Harassment in the Metaverse and Real-World Ramifications

The Metaverse has the potential to be our escape. A place we kind of wind down for the evening with friends, maybe play a game or watch a 3D movie. To provide an individual pocket of happiness. Or it has the potential to become a predator’s paradise. Nina Jane Patel wrote in a recent blog post that she was verbally abused and sexually harassed by male avatars in Horizons Metaverse platform. In the post, Patel says the male avatars touched her avatar, which she identified as a replica of herself, inappropriately while they took pictures and made suggestive comments.

My experience of sexual harassment in Facebook/Meta’s Venues. Within 60 seconds of joining, I was verbally and sexually harassed, 3–4 male avatars, with male voices, essentially, but virtually gang raped my avatar and took photos, as I tried to get away they yelled “don’t pretend you didn’t love it” and “go rub yourself off to the photo”

Nina Jane Patel tells Mail On Sunday

So what do we do to prevent such cases? There is little point in creating an alternative reality that replicates and amplifies the real-world problems that exist in society. Perhaps Metaverse users should get a “metaverse panic button” that immediately teleports them from the situation to somewhere safe. The incident is not isolated, last year it was reported that the Metaverse had a groping problem when a tester in beta was sexually harassed. Meta has activated a new personal boundary between avatars to counter such incidents and made the boundary default in response to cases such as Patel’s.

Virtual reality has essentially been designed so the mind and body can’t differentiate virtual/digital experiences from real. In some capacity, my physiological and psychological response was as though it happened in reality.

Nina Jane Patel

In Patel’s case after going public, she received a string of dismissive comments and as the media escalated the story, death threats and hate emails. There is a culture of blame within society for sexual attacks in which victims are blamed for their own misfortune. First observed by Melvin Lerner the just-world hypothesis theorises that people sense the world to be just, and to justify this belief blame is apportioned to innocent victims. The more innocent the victim the more likely their character will be denigrated.

Virtual attacks could have real-world ramifications. The argument of “contributory negligence” or “partial blame” does not stand up in a virtual world as digital avatars can hardly be accused of dressing provocatively. In 2005 Amnesty conducted a study that found that a third of people believe women who flirt are partially responsible for being raped. This is despite law reform in some countries where reasonable consent has to be established as a defence. In 2020 a report by the Centre for Women’s Justice noted that rape had effectively been decriminalised, so low were the prosecution and conviction rates. The report also says that the legal system fosters “manifestations and preemptions of rape myths and stereotypes”. So does the rise in virtual sexual harassment disprove the defence of contributory negligence in real-world rape cases?

The incident infringes on the wider debate of whether sexual attacks are sexually motivated or just a form of violence.

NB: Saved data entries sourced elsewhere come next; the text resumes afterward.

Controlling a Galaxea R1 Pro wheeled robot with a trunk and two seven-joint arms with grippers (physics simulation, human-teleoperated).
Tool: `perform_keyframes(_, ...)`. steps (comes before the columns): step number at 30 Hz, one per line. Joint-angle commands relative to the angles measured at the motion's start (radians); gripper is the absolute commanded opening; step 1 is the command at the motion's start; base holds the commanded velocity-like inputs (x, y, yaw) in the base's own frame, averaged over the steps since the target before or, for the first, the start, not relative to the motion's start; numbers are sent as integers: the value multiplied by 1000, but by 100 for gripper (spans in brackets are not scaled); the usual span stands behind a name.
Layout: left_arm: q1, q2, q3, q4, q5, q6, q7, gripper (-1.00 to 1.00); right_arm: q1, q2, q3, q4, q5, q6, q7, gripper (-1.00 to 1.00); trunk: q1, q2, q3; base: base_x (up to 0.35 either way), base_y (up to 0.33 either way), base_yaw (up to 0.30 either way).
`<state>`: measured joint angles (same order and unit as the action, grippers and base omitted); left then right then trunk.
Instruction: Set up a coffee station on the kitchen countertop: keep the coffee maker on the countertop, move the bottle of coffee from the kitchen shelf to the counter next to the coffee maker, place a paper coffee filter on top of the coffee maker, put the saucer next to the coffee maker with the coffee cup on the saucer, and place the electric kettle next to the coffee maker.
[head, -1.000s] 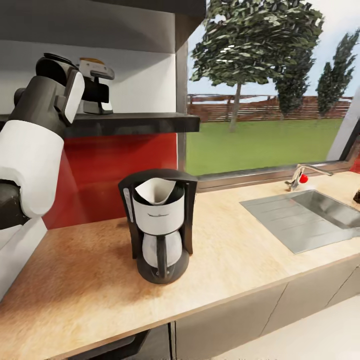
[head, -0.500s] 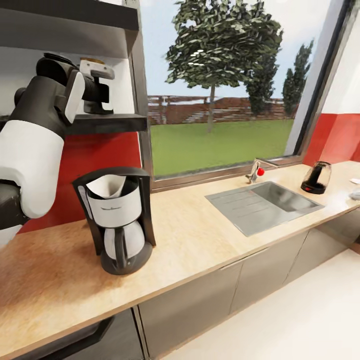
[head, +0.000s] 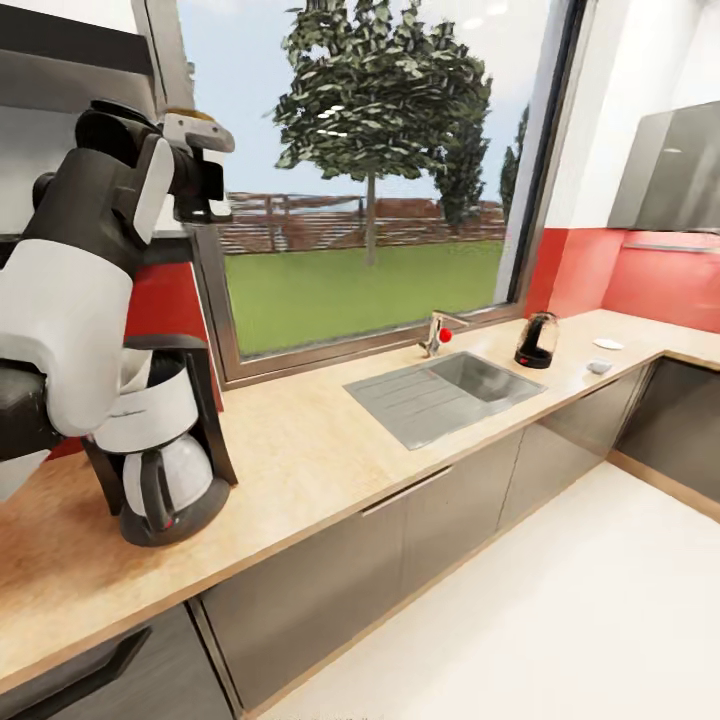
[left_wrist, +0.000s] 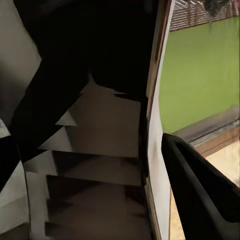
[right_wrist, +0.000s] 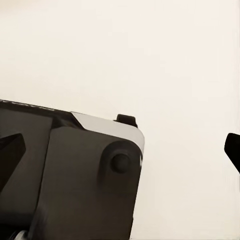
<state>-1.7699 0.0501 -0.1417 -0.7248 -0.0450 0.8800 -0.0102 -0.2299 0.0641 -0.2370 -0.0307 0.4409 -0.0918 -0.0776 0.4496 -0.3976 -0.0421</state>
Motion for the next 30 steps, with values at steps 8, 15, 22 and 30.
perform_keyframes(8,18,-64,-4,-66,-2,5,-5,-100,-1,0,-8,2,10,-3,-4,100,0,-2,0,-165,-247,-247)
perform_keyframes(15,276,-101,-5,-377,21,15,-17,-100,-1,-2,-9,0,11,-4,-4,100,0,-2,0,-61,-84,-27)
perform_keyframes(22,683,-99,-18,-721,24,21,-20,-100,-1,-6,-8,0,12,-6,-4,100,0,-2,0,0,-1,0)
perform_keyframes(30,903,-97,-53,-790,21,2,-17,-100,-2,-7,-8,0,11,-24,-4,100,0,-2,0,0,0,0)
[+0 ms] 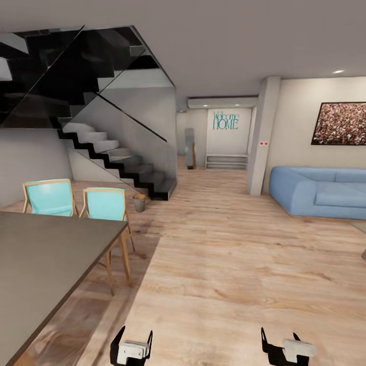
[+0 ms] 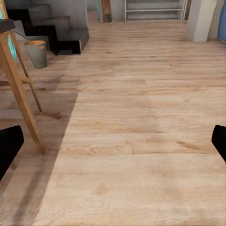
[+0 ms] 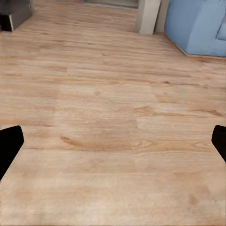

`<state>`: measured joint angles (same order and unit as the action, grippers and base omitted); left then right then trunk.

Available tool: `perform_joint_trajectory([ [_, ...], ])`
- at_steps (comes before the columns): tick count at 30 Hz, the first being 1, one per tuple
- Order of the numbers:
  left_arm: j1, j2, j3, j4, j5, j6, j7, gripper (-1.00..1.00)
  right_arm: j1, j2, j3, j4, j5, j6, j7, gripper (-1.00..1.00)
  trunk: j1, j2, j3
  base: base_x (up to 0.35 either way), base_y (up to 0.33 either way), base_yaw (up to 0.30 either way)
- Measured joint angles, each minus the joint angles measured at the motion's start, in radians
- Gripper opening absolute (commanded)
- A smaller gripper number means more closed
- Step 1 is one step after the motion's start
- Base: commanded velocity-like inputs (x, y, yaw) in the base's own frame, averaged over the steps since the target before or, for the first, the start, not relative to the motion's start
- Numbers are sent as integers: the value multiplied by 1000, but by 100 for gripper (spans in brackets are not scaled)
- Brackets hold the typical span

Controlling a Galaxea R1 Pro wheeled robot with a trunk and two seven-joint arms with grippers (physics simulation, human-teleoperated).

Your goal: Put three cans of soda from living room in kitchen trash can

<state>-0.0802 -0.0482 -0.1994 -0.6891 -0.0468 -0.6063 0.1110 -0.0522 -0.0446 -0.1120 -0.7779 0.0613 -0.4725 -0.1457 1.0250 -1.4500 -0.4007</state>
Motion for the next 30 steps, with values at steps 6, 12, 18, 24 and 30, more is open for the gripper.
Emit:
perform_joint_trajectory([
  [6,-10,-1,0,27,1,0,0,100,0,0,0,0,0,0,0,100,0,0,0,253,-81,152],
  [12,-26,-2,1,56,1,0,1,100,0,0,0,0,0,0,0,100,0,0,0,249,-73,114],
  [18,-72,-3,2,140,2,-1,1,100,0,0,0,0,0,0,0,100,0,0,0,238,-72,46],
  [24,-96,-4,3,183,2,-2,1,100,0,0,0,0,0,0,0,100,0,0,0,198,-41,9],
  [30,-104,-4,3,194,1,-3,1,100,0,0,0,0,0,0,0,100,0,0,0,181,-8,2],
])
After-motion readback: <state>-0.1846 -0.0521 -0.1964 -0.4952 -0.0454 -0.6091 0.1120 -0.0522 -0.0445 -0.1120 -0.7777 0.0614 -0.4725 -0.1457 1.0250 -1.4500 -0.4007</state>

The Metaverse has had such problems, even in beta testing, and more needs to be done to protect users on the Metaverse. Cyber rape goes back thirty with the first recorded case on LambdaMOO a text-based virtual world similar to MUD1. In the incident, a hacker using the user name Mr Bungle had taken control of other players’ avatars and programmed them to describe sexual acts. The emotional effect caused uproar in the community at the time and was documented by Julian Dibble in an article called “A Rape in Cyberspace“. The issue raised questions about the governance of the internet, and freedom of speech.

The intent behind extended reality is to make the Metaverse virtual worlds feel as close to reality as possible. What we experience in virtual reality may feel like a real event and so Metaverse harassment may inflict similar psychological damage as a real-life experience.